## TO DO
In the data below, find the line containing "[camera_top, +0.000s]"; transcribe it and each line after it exactly, through the last, skipping pictures.

## SUPPLIED DATA
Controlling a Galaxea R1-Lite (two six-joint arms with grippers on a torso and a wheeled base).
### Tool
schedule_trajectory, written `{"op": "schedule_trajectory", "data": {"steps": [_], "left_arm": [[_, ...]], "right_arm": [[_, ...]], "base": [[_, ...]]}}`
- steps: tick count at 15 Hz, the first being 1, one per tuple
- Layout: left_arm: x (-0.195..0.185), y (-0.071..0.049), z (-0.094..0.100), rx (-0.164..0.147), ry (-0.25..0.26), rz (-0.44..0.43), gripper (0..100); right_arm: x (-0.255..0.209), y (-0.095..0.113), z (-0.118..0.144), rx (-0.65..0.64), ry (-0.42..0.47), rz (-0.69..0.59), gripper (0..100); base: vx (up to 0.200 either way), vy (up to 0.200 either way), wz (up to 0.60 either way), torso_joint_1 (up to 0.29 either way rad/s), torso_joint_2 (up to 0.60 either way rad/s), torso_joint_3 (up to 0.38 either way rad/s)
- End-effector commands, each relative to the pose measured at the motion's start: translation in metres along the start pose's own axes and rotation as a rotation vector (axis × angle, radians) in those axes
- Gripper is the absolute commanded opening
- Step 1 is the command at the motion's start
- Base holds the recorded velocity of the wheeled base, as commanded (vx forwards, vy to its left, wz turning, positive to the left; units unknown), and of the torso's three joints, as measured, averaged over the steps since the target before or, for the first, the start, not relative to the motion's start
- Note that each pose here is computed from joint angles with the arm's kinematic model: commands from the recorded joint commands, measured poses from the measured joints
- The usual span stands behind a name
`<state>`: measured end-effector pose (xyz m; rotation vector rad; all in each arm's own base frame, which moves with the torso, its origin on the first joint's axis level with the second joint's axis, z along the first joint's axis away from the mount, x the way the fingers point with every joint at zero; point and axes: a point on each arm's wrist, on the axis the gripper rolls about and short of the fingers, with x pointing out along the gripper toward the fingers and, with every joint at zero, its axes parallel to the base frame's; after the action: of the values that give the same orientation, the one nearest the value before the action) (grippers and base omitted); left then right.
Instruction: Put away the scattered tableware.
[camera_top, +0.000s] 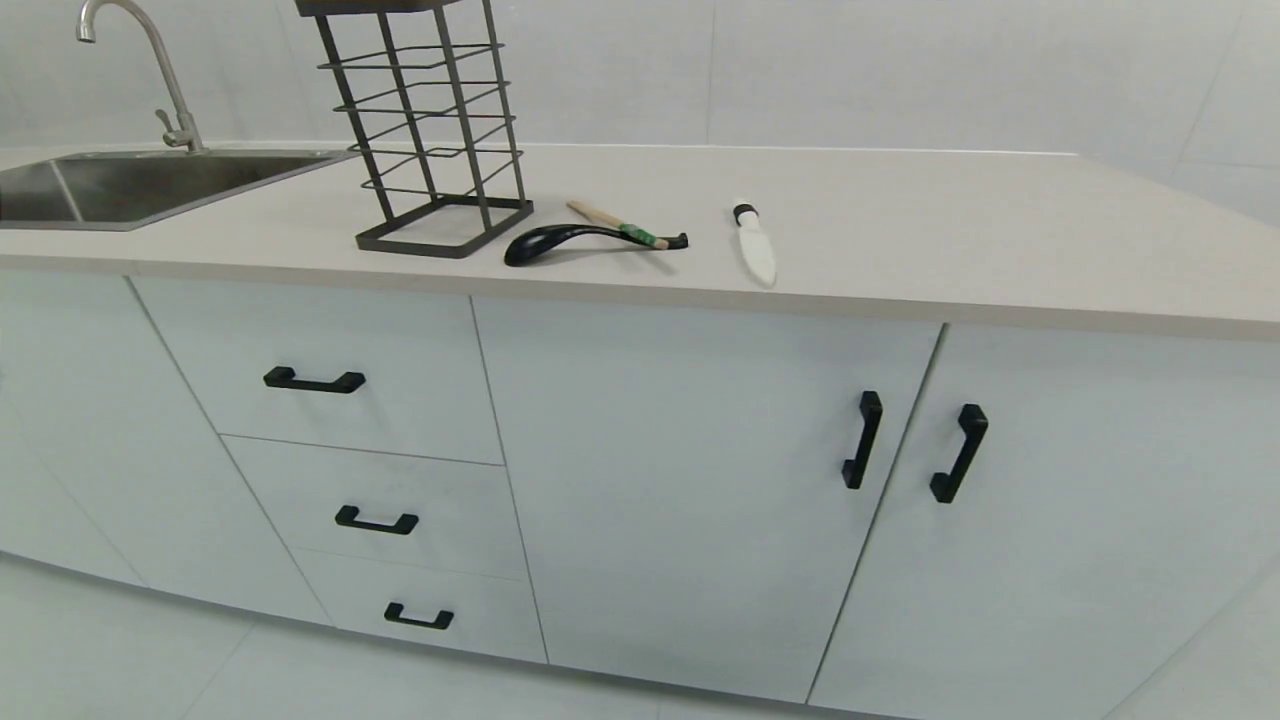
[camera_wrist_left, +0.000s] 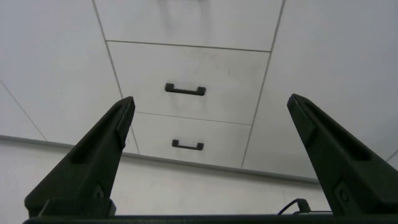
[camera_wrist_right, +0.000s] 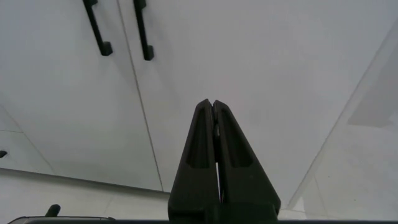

## EXERCISE ANSWER
[camera_top, +0.000s] 
[camera_wrist_left, +0.000s] 
[camera_wrist_right, +0.000s] 

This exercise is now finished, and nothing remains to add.